After Nazi Germany invaded the Soviet Union on June 22, 1941, Army Group North reached Estonia in July. Initially the Germans were perceived by most Estonians as liberators from the USSR and its repressions, having arrived only a week after the first mass deportations from the Baltics. Although hopes were raised for the restoration of the country's independence, it was soon realized that they were but another occupying power. The Germans pillaged the country for their war effort and unleashed The Holocaust in Estonia during which they and their collaborators murdered tens of thousands of people (including ethnic Estonians, Estonian Jews, Estonian Gypsies, Estonian Russians, Soviet prisoners, Jews from other countries and others). For the duration of the occupation, Estonia was incorporated into the German province of Ostland.
Nazi Germany invaded the Soviet Union on June 22, 1941. Three days later, on June 25, Finland declared herself to once again be in a state of war with the USSR, starting the Continuation War. On July 3, Joseph Stalin made his public statement over the radio calling for scorched-earth policy in the areas to be abandoned. Because the northernmost areas of the Baltic states were the last to be reached by the Germans, it was here that the Soviet destruction battalions had their most extreme effects. The Estonian forest brothers, numbering about 50,000, inflicted heavy casualties on the remaining Soviets; as many as 4,800 were killed and 14,000 captured.
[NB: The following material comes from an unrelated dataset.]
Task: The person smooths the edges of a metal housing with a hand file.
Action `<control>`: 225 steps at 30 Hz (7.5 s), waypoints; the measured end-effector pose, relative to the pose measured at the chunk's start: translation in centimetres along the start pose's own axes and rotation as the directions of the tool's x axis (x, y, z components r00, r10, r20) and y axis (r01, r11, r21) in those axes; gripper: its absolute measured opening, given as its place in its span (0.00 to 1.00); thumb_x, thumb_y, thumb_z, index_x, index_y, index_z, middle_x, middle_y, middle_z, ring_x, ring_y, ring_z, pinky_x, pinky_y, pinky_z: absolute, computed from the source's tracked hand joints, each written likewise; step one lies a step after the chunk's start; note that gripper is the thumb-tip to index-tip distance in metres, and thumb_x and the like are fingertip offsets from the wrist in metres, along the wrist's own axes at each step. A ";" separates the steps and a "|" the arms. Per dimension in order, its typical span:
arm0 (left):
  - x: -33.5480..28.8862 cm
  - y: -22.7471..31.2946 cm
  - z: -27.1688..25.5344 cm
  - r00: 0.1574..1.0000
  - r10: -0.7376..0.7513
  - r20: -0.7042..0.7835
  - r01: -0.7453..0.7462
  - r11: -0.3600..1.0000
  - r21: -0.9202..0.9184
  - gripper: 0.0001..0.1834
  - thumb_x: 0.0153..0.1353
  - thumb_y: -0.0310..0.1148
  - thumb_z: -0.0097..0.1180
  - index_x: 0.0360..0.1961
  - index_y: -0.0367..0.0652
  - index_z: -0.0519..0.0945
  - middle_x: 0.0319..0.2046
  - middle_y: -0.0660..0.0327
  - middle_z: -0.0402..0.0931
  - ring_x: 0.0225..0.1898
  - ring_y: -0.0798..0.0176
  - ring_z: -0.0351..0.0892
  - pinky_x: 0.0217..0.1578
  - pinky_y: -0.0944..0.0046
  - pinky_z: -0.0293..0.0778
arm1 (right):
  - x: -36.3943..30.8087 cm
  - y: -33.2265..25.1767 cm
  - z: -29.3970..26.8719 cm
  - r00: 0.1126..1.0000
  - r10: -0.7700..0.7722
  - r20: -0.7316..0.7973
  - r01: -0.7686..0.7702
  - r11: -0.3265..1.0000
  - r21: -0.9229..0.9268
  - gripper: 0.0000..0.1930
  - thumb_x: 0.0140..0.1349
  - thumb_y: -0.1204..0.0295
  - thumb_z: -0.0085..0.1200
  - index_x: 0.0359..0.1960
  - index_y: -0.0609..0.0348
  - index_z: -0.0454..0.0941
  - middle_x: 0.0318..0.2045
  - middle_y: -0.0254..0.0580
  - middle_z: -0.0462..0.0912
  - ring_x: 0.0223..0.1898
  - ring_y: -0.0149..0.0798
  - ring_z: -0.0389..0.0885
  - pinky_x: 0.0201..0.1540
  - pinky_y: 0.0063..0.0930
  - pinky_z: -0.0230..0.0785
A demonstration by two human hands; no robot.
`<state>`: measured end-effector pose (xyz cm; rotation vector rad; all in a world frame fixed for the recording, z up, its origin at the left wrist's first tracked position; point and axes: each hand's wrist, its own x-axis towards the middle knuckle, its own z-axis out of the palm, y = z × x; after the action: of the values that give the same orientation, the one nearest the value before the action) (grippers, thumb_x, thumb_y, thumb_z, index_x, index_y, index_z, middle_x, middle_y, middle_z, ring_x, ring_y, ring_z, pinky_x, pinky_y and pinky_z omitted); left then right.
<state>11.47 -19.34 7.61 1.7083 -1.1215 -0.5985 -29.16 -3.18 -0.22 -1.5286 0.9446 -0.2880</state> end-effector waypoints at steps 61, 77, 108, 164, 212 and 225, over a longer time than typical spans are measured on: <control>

Even though the Germans did not cross the Estonian southern border until July 7–9, Estonian soldiers who had deserted from Soviet units in large numbers, opened fire on the Red Army as early as June 22. On that day, a group of forest brothers attacked Soviet trucks on a road in the district of Harju. The Soviet 22nd Rifle Corps was the unit that lost most men, as a large group of Estonian soldiers and officers deserted from it. Furthermore, border guards of Soviet Estonia were mostly people who had previously worked for independent Estonia, and they also escaped to the forests, becoming one of the best groups of Estonian fighters. An Estonian writer Juhan Jaik wrote in 1941: "These days bogs and forests are more populated than farms and fields. The forests and bogs are our territory while the fields and farms are occupied by the enemy [e.g. the Soviets]".